Problem | In your copy of the data, keep every word exact and include no pictures.
++++
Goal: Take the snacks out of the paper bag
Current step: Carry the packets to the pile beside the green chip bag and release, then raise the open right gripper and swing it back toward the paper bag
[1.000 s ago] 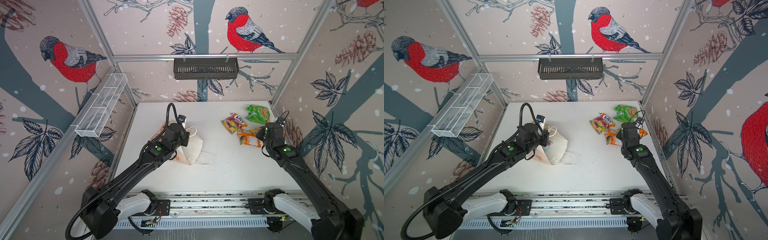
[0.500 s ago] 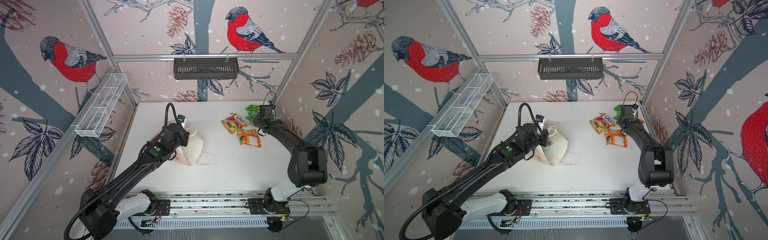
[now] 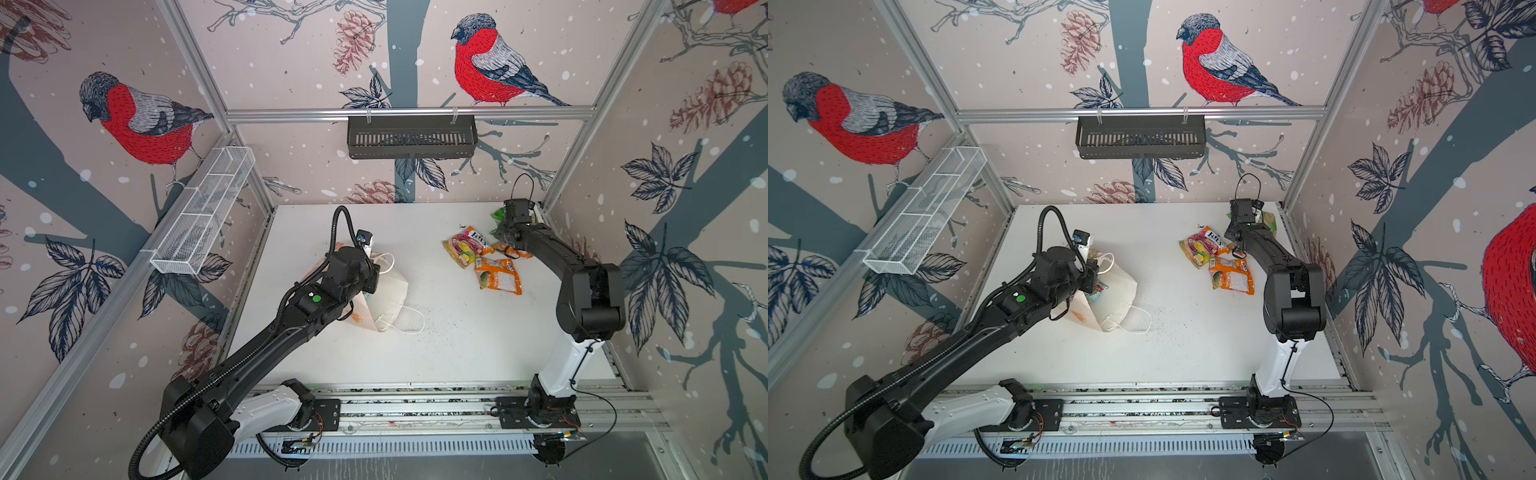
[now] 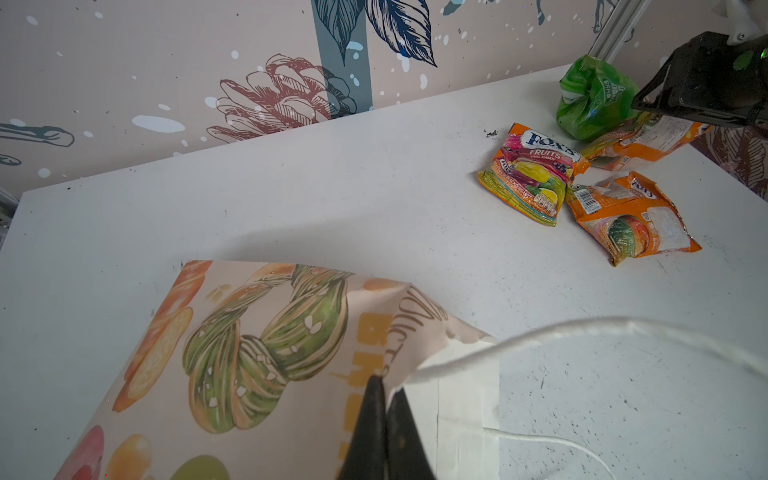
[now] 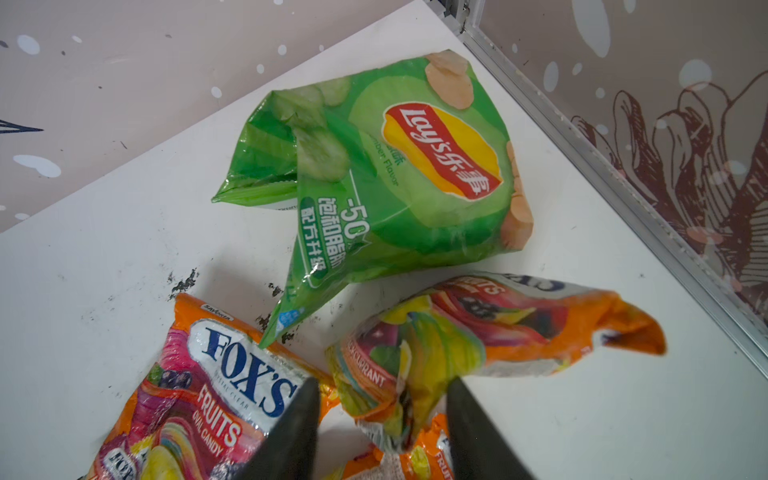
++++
Output of the task |
Goal: Take the snacks out of the paper bag
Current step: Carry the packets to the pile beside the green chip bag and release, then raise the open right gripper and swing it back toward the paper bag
[1.000 s ago] 
[0.500 s ago] 
[now] 
[now] 
[now] 

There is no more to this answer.